* _What to work on_
Where does the word "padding" appear in the entries below? Copy each line that holds it.
Materials provided Block Start
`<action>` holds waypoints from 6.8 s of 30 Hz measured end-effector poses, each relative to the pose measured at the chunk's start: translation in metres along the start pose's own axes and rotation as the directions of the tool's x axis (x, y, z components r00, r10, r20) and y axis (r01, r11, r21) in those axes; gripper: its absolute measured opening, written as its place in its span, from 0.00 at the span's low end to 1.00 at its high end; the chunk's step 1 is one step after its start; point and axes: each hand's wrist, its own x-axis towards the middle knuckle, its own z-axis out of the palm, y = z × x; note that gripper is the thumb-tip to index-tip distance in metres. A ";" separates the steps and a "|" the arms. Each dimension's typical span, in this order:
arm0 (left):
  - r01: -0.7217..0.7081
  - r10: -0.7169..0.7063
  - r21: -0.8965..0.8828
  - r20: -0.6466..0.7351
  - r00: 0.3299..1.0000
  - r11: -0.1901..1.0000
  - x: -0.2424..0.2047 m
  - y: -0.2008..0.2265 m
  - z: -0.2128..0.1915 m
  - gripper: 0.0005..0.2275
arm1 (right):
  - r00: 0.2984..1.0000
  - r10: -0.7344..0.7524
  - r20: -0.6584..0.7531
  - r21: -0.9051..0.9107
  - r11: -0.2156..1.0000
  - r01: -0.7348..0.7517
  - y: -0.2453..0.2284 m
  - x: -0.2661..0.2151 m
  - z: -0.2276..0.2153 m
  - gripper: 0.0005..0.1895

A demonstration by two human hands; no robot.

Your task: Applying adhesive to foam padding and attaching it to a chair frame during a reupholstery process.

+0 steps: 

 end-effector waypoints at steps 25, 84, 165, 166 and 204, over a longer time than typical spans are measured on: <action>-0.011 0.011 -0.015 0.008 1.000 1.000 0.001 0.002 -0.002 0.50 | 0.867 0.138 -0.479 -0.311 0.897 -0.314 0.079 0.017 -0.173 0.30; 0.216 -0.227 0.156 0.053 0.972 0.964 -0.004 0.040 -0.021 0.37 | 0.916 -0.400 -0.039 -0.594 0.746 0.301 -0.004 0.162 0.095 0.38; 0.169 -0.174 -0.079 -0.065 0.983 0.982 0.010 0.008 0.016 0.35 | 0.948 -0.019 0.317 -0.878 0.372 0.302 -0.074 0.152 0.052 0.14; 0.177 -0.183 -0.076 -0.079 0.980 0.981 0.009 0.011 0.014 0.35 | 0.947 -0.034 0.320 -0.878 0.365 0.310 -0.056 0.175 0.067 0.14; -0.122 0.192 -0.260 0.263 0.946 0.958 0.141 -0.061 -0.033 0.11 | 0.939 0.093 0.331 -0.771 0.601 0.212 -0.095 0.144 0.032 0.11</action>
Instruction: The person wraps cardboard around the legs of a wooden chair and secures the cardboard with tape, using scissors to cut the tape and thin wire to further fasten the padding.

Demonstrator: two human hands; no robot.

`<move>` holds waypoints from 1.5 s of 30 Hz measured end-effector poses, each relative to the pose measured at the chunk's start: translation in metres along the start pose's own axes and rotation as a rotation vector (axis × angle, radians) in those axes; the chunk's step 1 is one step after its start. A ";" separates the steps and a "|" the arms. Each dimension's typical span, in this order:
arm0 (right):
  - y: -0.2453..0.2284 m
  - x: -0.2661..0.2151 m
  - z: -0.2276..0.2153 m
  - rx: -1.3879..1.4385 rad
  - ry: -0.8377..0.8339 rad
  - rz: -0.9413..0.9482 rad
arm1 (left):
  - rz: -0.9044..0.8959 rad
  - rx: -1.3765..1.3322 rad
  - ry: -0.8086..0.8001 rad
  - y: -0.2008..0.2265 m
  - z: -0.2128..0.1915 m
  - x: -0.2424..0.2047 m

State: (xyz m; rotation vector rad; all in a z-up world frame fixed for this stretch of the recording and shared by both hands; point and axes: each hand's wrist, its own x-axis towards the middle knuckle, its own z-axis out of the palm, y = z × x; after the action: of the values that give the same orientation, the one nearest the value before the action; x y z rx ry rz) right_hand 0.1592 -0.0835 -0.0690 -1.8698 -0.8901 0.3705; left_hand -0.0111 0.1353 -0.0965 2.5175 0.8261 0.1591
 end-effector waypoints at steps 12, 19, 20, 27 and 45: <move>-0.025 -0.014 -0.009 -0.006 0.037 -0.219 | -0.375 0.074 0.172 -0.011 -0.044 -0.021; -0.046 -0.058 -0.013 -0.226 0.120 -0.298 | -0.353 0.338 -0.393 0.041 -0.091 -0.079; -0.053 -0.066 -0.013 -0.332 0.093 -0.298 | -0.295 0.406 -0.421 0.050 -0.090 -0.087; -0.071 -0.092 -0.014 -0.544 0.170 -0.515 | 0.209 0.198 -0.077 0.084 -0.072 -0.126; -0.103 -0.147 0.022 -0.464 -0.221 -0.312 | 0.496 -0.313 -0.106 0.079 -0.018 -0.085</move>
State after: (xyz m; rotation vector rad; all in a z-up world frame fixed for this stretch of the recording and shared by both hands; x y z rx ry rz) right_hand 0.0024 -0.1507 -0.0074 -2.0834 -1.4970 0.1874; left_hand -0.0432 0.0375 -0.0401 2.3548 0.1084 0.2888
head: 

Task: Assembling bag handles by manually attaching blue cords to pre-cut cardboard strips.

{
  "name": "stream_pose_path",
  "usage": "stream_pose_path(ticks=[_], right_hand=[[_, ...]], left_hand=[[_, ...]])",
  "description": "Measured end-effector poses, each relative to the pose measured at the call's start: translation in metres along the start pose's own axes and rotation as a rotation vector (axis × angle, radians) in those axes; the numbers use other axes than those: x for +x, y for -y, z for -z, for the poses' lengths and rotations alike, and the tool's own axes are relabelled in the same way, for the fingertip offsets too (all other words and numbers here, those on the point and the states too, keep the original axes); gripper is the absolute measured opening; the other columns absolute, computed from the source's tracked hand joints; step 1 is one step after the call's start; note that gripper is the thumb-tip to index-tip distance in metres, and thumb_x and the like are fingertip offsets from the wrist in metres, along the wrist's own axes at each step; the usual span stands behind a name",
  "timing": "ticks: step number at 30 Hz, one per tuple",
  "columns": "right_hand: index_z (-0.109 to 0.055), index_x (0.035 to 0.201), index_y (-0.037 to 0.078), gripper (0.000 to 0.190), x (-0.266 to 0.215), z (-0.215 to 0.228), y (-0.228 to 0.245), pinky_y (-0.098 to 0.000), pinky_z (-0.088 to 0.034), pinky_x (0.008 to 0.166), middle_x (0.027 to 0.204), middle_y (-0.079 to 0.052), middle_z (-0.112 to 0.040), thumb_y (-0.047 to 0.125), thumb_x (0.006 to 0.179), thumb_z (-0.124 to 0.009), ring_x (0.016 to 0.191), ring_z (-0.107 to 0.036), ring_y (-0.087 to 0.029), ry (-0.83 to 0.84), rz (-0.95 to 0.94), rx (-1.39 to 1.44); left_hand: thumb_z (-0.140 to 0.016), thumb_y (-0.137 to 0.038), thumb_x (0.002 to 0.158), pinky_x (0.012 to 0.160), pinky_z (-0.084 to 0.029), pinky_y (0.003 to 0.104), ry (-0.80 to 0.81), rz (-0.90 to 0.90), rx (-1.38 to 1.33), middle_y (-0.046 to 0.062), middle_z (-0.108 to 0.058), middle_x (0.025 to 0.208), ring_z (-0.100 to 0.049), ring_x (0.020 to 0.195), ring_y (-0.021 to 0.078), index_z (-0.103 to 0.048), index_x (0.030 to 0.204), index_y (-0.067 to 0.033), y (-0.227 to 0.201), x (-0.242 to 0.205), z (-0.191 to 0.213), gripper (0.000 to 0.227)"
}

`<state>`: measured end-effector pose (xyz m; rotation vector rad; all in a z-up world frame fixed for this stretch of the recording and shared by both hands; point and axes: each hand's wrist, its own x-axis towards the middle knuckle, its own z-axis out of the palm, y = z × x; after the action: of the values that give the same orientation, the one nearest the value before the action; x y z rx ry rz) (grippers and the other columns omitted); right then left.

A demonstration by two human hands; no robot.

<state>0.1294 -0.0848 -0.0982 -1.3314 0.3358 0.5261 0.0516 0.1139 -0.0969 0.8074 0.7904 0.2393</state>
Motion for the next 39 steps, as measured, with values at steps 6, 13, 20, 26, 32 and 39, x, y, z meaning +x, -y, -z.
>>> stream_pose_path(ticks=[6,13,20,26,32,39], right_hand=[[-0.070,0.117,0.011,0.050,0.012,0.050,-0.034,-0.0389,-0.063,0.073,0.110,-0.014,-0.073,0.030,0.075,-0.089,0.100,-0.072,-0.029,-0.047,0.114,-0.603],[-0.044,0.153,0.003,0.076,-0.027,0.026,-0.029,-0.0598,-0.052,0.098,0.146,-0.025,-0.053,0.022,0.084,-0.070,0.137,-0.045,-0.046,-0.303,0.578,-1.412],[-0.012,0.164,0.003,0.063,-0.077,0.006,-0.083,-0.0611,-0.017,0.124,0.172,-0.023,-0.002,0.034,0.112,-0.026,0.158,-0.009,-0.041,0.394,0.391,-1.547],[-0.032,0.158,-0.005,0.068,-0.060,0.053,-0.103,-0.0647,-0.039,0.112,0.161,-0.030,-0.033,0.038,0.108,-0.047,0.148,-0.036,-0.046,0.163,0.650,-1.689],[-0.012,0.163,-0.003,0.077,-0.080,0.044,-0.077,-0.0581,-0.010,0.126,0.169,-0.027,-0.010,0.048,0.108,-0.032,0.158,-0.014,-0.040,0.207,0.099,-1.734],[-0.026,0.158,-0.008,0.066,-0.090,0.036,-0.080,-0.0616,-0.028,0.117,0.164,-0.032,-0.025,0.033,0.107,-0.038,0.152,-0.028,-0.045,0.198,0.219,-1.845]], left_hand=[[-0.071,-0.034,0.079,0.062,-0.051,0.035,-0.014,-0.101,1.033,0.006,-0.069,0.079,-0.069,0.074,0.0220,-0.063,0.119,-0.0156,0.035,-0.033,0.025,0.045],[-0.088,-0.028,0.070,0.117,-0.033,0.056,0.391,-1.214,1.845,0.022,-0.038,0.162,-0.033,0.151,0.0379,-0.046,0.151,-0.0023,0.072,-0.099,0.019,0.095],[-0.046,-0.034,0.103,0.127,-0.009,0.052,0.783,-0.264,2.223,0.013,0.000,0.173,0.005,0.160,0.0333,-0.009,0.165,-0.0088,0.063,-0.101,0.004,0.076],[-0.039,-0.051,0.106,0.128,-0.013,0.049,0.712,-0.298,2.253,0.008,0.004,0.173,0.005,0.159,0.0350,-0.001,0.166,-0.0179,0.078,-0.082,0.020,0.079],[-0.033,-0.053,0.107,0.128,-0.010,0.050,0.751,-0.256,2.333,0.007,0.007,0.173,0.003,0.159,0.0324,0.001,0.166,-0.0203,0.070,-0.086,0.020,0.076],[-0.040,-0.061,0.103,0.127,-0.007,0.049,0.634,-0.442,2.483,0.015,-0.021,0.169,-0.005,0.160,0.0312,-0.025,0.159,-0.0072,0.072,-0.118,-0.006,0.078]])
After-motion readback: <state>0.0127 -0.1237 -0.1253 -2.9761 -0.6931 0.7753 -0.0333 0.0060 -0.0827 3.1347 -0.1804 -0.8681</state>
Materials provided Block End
* _Task response_
Your task: Applying adhesive to foam padding and attaching it to a chair frame during a reupholstery process.
Instruction: The person wraps cardboard around the legs of a wooden chair and secures the cardboard with tape, using scissors to cut the tape and thin wire to further fasten the padding.

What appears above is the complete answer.